• _Task details_: Because the copy must hold no pictures, return the data below with all of its words intact.

_ _ _ _ _

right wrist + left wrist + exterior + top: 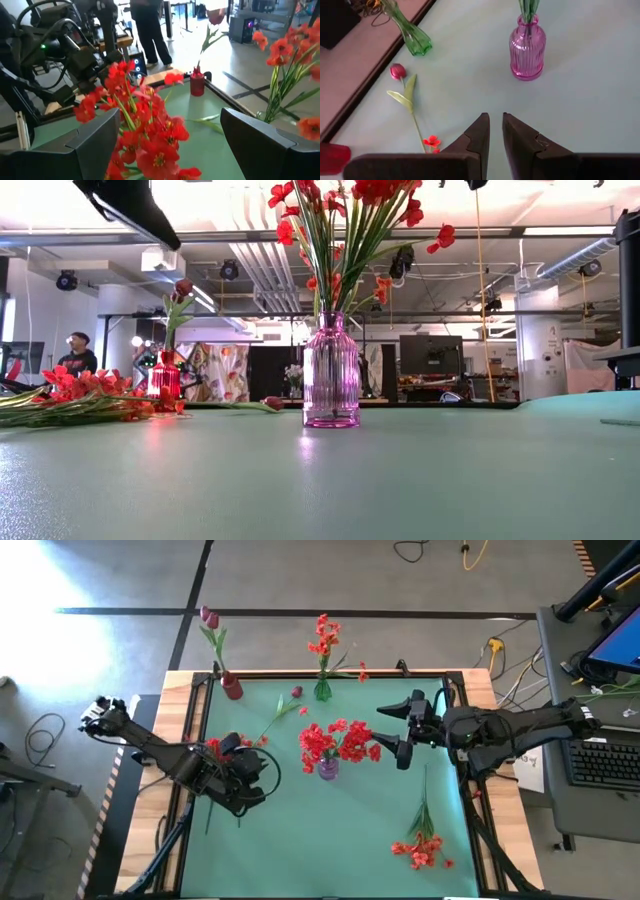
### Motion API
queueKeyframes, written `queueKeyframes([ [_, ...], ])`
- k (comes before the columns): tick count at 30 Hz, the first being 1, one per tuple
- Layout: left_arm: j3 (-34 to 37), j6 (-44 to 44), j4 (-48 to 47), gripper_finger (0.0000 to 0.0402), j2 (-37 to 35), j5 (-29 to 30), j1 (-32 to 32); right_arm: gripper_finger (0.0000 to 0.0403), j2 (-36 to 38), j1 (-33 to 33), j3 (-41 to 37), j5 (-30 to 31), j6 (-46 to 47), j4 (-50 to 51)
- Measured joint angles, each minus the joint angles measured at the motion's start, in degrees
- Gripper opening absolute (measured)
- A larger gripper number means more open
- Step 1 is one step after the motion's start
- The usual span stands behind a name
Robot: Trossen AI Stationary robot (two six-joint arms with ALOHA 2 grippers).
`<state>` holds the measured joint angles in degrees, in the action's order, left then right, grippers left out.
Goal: Sort flowers into vase by color
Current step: Put the orange flowers into the green vase
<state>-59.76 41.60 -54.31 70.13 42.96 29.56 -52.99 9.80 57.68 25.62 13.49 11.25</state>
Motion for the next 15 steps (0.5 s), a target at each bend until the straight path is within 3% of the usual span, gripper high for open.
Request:
queueKeyframes([
  [7,-2.32,-4.83,-0.8,0.0039,-0.07,0.09,0.0,0.0336,0.02,-0.11,0.88,4.2,-2.02,-0.04],
  [15,-1.28,-5.17,-0.92,0.0039,-0.07,0.09,-0.02,0.0336,0.0,-0.11,0.88,4.43,-2.1,0.54],
])
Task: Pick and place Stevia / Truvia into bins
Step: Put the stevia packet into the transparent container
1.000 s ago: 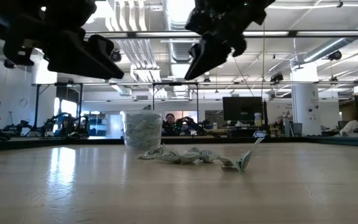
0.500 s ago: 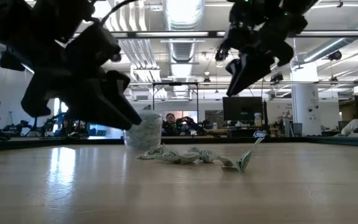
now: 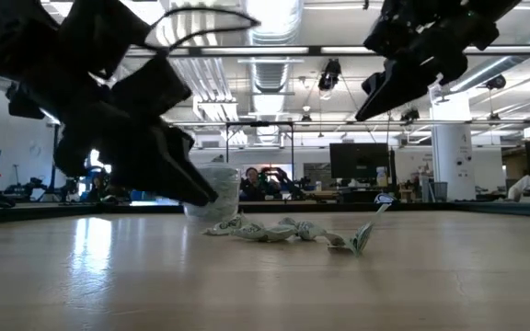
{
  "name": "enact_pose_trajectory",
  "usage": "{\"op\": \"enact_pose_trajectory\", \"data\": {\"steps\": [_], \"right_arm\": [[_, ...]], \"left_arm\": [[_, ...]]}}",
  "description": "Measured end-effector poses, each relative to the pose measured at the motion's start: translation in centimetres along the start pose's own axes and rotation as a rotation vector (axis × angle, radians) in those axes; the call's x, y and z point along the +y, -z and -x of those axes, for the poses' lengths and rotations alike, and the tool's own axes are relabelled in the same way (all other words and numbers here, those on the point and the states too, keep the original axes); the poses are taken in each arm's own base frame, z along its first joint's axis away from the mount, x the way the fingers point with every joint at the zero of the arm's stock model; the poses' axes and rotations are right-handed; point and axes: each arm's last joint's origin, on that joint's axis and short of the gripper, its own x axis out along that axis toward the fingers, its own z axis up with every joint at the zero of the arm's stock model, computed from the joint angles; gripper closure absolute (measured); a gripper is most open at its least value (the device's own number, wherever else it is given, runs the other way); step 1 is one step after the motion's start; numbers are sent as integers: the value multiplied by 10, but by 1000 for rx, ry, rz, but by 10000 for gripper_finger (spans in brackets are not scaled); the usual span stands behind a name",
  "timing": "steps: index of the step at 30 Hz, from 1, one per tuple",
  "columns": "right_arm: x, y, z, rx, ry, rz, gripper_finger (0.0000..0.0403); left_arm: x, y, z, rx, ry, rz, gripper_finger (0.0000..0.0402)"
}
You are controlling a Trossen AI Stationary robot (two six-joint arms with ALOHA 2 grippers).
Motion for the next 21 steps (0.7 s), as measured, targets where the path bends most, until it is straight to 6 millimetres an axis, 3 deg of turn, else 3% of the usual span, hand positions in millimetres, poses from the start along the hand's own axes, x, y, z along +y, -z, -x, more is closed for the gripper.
{"op": "enact_pose_trajectory", "data": {"steps": [9, 15, 21], "right_arm": [[2, 3, 8, -34, 5, 5, 320], [2, 5, 7, -30, 5, 5, 327], [2, 5, 8, -30, 5, 8, 326]], "left_arm": [[7, 14, -18, 37, -25, 39, 253], [10, 13, -25, 43, 3, 54, 255], [10, 14, -26, 46, 14, 53, 302]]}}
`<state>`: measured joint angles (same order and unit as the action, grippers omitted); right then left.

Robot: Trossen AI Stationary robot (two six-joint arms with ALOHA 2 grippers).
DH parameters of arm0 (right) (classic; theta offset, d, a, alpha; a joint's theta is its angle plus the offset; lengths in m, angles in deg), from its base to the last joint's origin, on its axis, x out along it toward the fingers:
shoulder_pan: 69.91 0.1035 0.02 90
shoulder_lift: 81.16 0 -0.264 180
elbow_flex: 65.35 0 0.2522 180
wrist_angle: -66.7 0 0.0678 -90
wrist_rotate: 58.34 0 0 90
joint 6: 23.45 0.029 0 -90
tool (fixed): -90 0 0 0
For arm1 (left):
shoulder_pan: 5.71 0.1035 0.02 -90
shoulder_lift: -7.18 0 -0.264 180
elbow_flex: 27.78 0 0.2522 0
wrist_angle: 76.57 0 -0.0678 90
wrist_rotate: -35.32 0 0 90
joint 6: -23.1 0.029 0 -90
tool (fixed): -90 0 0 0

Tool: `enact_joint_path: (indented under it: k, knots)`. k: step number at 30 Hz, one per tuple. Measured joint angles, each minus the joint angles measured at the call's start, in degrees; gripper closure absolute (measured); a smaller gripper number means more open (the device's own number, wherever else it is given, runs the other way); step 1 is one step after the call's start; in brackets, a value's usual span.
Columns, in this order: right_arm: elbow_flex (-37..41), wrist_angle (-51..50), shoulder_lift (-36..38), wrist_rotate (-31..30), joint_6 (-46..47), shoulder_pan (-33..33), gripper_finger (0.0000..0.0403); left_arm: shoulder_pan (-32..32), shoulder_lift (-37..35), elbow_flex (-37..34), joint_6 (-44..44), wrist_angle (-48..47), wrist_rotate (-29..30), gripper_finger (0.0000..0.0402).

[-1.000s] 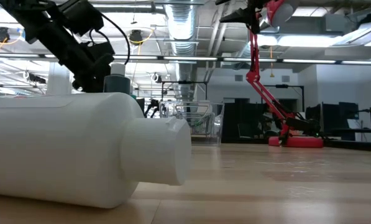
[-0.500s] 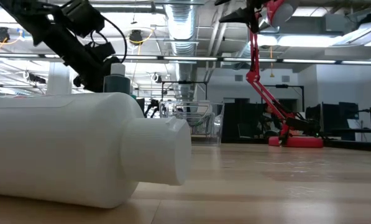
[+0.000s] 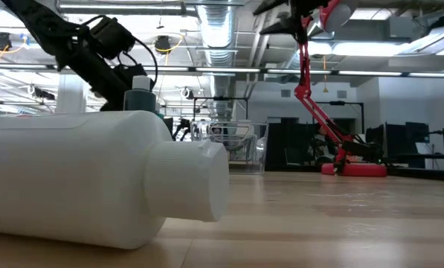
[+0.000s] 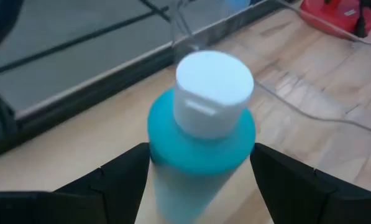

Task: Pick & Place Paint Supplies
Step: Put the light blue paint bottle into the transparent bin

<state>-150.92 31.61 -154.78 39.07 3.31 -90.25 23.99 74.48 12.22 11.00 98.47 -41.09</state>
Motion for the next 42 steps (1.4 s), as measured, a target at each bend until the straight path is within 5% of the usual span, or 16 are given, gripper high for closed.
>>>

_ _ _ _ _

• _Problem solution_:
right wrist + left wrist + exterior + top: 
### Motion API
queueKeyframes, written `queueKeyframes([ [_, ...], ])`
- k (comes before the columns): tick count at 30 Hz, the first being 1, one per tuple
- Layout: left_arm: j3 (-34 to 37), j6 (-44 to 44), j4 (-48 to 47), gripper_finger (0.0000 to 0.0402), j2 (-37 to 35), j5 (-29 to 30), j1 (-32 to 32); right_arm: gripper_finger (0.0000 to 0.0403), j2 (-36 to 38), j1 (-33 to 33), j3 (-41 to 37), j5 (-30 to 31), j6 (-46 to 47), j4 (-50 to 51)
- Measured joint angles, each minus the joint angles measured at the motion's start, in degrees
- Gripper opening absolute (measured)
- A larger gripper number means more open
- Step 1 is one step after the motion's start
- The usual span stands behind a name
Robot: Trossen AI Stationary robot (two six-joint arms with ALOHA 2 grippers).
`<state>` holds the measured joint angles in degrees, in the action's order, left then right, grippers left out.
Goal: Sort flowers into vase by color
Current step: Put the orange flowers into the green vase
<state>-59.76 41.60 -54.31 70.13 42.96 29.56 -52.99 9.80 57.68 25.62 13.49 11.25</state>
Motion for the next 15 steps (0.5 s), a target at each bend until the straight path is within 3% of the usual span, gripper high for open.
Request:
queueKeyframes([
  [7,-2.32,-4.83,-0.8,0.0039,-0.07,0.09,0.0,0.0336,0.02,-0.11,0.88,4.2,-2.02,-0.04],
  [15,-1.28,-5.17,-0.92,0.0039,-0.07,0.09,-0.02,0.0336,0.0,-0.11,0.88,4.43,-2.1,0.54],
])
Task: Pick and place Stevia / Truvia into bins
Step: Put the stevia packet into the transparent container
1.000 s ago: 
0.500 s ago: 
now: 
{
  "name": "enact_pose_trajectory",
  "usage": "{\"op\": \"enact_pose_trajectory\", \"data\": {\"steps\": [_], \"right_arm\": [[_, ...]], \"left_arm\": [[_, ...]]}}",
  "description": "Measured end-effector poses, each relative to the pose measured at the motion's start: translation in centimetres along the start pose's own axes and rotation as a rotation vector (axis × angle, radians) in those axes; the call's x, y and z point along the +y, -z and -x of those axes, for the poses' lengths and rotations alike, and the tool's own axes are relabelled in the same way (all other words and numbers here, those on the point and the states too, keep the original axes); the poses are taken in each arm's own base frame, z along its first joint's axis away from the mount, x the way the fingers point with every joint at the zero of the arm's stock model; the poses' axes and rotations are right-handed; point and axes: each arm's last joint's origin, on that joint's axis and short of the gripper, its own x axis out along that axis toward the fingers, its own z axis up with every joint at the zero of the arm's stock model, computed from the joint angles; gripper closure absolute (measured); a gripper is most open at its least value (the device's own number, wherever else it is given, runs the other way); step 1 is one step after the motion's start; numbers are sent as integers: the value multiplied by 10, but by 1000 for rx, ry, rz, but by 10000 for gripper_finger (spans in brackets are not scaled); the usual span stands behind a name",
  "timing": "steps: index of the step at 30 Hz, from 1, one per tuple",
  "columns": "right_arm: x, y, z, rx, ry, rz, gripper_finger (0.0000..0.0403); left_arm: x, y, z, rx, ry, rz, gripper_finger (0.0000..0.0402)"
}
You are controlling a Trossen AI Stationary robot (two six-joint arms with ALOHA 2 grippers).
Motion for the next 21 steps (0.7 s), as measured, targets where the path bends most, until it is straight to 6 millimetres an axis, 3 deg of turn, else 3% of the usual span, hand positions in millimetres, poses from the start along the hand's own axes, x, y, z along +y, -z, -x, more is closed for the gripper.
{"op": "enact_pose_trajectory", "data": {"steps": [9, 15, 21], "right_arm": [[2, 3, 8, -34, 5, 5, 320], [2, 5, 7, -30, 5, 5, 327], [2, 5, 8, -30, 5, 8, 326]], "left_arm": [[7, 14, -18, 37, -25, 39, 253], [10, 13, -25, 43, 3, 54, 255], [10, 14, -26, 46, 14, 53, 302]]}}
`<state>`: measured joint angles (same order and unit as the action, grippers omitted); right then left.

Robot: Trossen AI Stationary robot (two six-joint arms with ALOHA 2 grippers).
DH parameters of arm0 (right) (classic; theta offset, d, a, alpha; a joint's theta is its angle plus the offset; lengths in m, angles in deg), from its base to the last joint's origin, on its axis, x out along it toward the fingers:
shoulder_pan: 69.91 0.1035 0.02 90
shoulder_lift: 81.16 0 -0.264 180
elbow_flex: 65.35 0 0.2522 180
wrist_angle: -66.7 0 0.0678 -90
wrist_rotate: 58.34 0 0 90
joint 6: 23.45 0.029 0 -90
tool (fixed): -90 0 0 0
For arm1 (left):
shoulder_pan: 5.71 0.1035 0.02 -90
shoulder_lift: -7.18 0 -0.264 180
elbow_flex: 27.78 0 0.2522 0
wrist_angle: 76.57 0 -0.0678 90
wrist_rotate: -35.32 0 0 90
joint 6: -23.1 0.029 0 -90
tool (fixed): -90 0 0 0

Tool: `enact_joint_path: (indented under it: k, knots)`. k: step number at 30 Hz, one per tuple. Measured joint angles, each minus the joint angles measured at the call's start, in degrees; gripper closure absolute (measured); a smaller gripper number means more open (the device's own number, wherever else it is given, runs the other way); step 1 is one step after the call's start; in brackets, a value's usual span.
Columns, in this order: right_arm: elbow_flex (-37..41), wrist_angle (-51..50), shoulder_lift (-36..38), wrist_rotate (-31..30), joint_6 (-46..47), shoulder_pan (-33..33), gripper_finger (0.0000..0.0403); left_arm: shoulder_pan (-32..32), shoulder_lift (-37..35), elbow_flex (-37..34), joint_6 (-44..44), wrist_angle (-48..47), wrist_rotate (-29..30), gripper_finger (0.0000..0.0402).

[-1.000s] 
[-0.500s] 
[+0.000s] 
[+0.000s] 

Task: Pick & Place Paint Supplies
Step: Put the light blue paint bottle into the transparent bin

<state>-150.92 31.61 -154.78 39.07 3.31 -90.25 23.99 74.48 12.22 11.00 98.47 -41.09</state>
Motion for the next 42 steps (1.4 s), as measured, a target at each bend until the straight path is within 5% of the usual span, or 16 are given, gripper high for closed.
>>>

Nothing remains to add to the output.